Tom Harte's (et al) JSON CPU Tests

This may be of interest to anyone writing an emulator: A number of test suites for various processors, consisting of JSON files per instruction code with various test samples, including, code, start and end states, cycles and memory involved in the operation.

(See also the links at the bottom of that page for further tests.)

VIa this article, advertising a new 8088 test suite, gained from running an Arduino against a real 8088 for hardware validation:

Via HN,

1 Like

Edit: I see this is more than usually thorough!

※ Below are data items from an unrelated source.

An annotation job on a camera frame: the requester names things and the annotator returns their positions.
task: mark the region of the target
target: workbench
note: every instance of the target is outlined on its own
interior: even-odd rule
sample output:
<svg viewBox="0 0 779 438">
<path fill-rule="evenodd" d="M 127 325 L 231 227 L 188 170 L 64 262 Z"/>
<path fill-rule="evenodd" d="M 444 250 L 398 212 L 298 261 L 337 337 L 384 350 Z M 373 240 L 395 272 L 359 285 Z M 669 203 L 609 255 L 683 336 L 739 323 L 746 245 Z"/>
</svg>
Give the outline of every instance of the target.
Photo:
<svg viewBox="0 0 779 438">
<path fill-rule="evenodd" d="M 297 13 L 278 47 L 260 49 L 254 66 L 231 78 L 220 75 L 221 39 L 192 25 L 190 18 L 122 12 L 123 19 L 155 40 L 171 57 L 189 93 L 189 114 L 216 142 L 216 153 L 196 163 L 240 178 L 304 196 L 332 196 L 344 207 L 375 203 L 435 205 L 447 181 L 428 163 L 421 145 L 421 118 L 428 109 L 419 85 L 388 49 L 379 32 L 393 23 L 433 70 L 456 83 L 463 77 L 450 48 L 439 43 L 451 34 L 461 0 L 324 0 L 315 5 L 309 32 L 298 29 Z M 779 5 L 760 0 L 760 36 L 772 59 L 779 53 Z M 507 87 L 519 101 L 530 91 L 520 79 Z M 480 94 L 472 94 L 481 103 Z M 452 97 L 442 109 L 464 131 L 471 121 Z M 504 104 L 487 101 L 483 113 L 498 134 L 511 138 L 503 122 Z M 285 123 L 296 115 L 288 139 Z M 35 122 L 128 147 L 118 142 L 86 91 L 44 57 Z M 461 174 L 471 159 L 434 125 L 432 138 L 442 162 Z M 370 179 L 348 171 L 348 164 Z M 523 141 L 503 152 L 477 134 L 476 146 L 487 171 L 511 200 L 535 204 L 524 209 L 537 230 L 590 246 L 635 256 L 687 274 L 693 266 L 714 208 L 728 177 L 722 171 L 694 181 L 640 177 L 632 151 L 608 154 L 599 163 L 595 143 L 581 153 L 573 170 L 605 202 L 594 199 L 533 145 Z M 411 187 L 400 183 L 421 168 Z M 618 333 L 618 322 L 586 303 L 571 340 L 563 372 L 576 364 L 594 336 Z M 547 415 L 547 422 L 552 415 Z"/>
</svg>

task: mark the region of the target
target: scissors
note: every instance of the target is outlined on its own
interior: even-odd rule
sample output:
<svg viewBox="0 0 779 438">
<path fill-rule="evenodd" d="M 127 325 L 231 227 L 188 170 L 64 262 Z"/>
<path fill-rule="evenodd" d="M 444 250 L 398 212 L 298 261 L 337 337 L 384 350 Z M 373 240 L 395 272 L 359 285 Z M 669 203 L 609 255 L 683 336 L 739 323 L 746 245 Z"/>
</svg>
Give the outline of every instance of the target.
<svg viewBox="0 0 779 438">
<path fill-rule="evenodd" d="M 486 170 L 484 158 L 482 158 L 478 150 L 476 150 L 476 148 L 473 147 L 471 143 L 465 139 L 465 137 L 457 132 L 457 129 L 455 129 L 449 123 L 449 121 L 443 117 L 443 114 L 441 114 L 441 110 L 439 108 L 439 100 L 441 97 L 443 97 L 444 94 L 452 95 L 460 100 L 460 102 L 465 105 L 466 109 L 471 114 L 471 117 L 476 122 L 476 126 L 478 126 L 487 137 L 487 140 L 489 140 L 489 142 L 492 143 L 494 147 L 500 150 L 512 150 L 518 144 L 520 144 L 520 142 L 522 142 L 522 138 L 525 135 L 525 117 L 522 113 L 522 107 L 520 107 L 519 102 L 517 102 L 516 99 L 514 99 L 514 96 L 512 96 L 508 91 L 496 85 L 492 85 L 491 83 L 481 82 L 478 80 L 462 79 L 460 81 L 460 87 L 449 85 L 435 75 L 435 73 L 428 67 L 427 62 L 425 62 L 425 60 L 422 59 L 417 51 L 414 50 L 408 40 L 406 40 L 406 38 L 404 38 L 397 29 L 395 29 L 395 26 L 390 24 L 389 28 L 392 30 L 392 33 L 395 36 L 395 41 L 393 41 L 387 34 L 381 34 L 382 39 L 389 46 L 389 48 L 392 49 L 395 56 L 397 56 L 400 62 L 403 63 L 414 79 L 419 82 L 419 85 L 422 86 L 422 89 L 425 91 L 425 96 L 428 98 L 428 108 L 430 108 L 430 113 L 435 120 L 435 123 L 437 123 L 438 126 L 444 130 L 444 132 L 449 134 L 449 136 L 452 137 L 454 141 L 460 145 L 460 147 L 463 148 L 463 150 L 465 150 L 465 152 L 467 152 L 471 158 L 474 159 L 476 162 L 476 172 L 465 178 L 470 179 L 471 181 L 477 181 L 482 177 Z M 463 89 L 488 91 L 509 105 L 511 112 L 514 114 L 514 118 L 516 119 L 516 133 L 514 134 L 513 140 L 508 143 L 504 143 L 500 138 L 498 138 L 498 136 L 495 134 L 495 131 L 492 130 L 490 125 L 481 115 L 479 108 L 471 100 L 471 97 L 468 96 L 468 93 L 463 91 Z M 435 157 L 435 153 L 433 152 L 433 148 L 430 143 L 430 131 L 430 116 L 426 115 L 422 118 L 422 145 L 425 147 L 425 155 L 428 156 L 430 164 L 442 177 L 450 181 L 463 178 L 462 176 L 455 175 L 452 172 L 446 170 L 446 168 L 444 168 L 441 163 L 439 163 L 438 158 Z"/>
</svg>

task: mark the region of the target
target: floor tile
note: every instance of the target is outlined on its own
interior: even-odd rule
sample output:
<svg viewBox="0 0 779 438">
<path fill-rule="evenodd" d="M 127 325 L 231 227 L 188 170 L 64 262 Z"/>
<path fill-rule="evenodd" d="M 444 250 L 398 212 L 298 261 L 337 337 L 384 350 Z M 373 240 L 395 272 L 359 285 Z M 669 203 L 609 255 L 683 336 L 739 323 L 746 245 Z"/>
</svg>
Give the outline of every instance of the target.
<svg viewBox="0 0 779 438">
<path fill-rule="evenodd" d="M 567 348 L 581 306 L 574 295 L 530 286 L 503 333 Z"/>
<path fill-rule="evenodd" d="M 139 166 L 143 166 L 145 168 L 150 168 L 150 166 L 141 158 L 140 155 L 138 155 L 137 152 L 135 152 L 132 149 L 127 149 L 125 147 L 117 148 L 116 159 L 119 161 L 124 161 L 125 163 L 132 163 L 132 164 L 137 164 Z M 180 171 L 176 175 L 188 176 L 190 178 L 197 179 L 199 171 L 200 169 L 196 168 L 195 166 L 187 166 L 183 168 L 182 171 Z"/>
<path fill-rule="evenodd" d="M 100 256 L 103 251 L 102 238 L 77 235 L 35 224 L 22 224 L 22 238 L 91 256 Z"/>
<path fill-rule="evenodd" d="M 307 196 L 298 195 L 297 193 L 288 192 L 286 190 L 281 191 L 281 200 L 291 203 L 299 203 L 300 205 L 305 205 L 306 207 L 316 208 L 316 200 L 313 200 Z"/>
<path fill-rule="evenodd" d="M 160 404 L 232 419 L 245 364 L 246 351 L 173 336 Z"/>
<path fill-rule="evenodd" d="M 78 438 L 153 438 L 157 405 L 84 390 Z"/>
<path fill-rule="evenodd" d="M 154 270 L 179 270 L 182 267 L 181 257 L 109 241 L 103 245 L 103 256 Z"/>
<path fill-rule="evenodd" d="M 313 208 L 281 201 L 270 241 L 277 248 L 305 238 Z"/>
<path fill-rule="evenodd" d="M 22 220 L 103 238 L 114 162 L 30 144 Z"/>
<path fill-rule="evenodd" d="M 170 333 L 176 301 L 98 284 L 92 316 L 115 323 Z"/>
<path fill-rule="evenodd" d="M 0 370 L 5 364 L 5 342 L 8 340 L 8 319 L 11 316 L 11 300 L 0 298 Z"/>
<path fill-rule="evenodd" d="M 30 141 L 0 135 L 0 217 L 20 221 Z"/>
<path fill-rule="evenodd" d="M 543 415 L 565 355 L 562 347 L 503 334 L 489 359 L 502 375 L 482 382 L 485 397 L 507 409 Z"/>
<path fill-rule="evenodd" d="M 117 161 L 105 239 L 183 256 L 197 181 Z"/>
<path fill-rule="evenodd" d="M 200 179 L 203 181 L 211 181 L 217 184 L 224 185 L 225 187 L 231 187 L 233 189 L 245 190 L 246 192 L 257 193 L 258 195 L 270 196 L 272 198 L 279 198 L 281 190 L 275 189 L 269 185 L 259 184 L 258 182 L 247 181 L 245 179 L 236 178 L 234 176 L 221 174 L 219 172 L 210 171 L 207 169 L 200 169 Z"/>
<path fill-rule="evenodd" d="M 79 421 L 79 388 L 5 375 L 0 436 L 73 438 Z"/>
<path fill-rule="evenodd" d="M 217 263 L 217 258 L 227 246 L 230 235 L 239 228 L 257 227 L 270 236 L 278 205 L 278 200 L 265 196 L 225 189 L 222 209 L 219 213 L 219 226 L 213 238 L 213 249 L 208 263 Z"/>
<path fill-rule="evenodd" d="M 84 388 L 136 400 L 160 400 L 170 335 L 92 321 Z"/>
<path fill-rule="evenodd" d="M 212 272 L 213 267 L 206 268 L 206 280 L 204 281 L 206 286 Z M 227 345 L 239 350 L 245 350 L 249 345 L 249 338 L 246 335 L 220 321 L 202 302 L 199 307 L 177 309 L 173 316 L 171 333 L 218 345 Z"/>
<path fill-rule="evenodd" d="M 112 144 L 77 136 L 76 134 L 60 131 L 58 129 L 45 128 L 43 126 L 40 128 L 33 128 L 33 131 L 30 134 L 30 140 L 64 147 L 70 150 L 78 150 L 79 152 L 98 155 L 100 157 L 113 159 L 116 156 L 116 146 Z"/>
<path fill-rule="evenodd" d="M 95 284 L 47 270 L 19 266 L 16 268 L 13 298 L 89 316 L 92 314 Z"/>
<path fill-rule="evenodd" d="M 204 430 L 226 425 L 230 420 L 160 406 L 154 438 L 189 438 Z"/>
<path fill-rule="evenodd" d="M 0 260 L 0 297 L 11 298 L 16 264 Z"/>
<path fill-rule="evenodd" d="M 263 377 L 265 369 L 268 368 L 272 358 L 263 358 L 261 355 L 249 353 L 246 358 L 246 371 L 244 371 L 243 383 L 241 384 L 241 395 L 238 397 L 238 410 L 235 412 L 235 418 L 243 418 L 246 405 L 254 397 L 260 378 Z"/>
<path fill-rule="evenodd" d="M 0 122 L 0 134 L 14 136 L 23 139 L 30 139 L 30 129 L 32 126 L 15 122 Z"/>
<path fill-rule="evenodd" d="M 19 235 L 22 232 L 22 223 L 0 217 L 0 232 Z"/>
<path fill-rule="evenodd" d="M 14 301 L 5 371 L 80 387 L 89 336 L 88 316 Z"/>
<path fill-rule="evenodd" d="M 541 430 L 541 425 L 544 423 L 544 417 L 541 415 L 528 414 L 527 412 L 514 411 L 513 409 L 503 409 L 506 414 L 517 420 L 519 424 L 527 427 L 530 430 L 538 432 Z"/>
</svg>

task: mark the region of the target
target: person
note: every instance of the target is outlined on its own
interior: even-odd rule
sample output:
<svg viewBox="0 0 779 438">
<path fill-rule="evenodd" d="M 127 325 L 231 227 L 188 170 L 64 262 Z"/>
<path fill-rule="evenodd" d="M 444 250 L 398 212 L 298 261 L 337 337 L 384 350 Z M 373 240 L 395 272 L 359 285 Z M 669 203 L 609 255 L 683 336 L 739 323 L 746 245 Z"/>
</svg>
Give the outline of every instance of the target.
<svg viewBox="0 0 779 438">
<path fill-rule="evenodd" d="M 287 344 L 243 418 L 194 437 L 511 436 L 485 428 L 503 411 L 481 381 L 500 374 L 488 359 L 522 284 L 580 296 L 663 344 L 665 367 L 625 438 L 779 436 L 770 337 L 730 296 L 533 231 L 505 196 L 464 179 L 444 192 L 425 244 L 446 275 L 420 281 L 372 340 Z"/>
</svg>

That’s all you need to validate the functional aspects of a CPU instruction - if you’re not interested in emulating a cycle-accurate 8088 CPU, you can stop there. But if you want that extra accuracy, you can parse the ‘cycles’ array and get a cycle-by-cycle readout of the CPU’s status and bus lines, comparing your emulator to how the real thing performed. Did your reads and writes occur on the same cycle as hardware? Is your prefetch up to snuff? Now you can know for sure.

It’s a funny thing, that it’s easy to check a validation suite against real hardware, and in some sense it tells you that it’s right. But on the other hand, it doesn’t tell you how likely it is to find the sorts of errors that people make, or indeed what the formal level of coverage is. Emulators, in particular, can fail in ways which hardware is unlikely to, because of the different substrate. Probably vice-versa, too. And yet, for example, Klaus Dormann’s suite for 6502 emulators has also helped one or two people debug their actual systems - presumably because it tests situations not usually encountered.

Interesting read, indeed.

True enough, this is how I began writing my emulator. Having went through a lot with it I can’t stress enough how vital are such tests. To this date I have over 1000 unit tests that test mainly for correct operation of each instruction with all possible combinations and situations I was able to think of, but also for correct assembly translation, memory states and so on.

Having them in place helped me numerous times when I’d refactor something and broke discrete functionality that wasn’t apparent and I didn’t immediately thought I would break.
Instructions aren’t the only things I am testing, basically I test every function I create even if it’s a utility function, IO, network or general debug.

What I do lack is testing for cycle timings. And that’s somewhat by design. While I did design the machine to emulate a 30 Mhz CPU, I cannot guarantee that the instructions are executed to the microsecond in a specified frame of time. However, given the low frequency of the CPU and the fact that I am exposing the machine time to the user with a sufficient granularity I am thereby encouraging a way of programming that is agnostic to timing-by-instruction.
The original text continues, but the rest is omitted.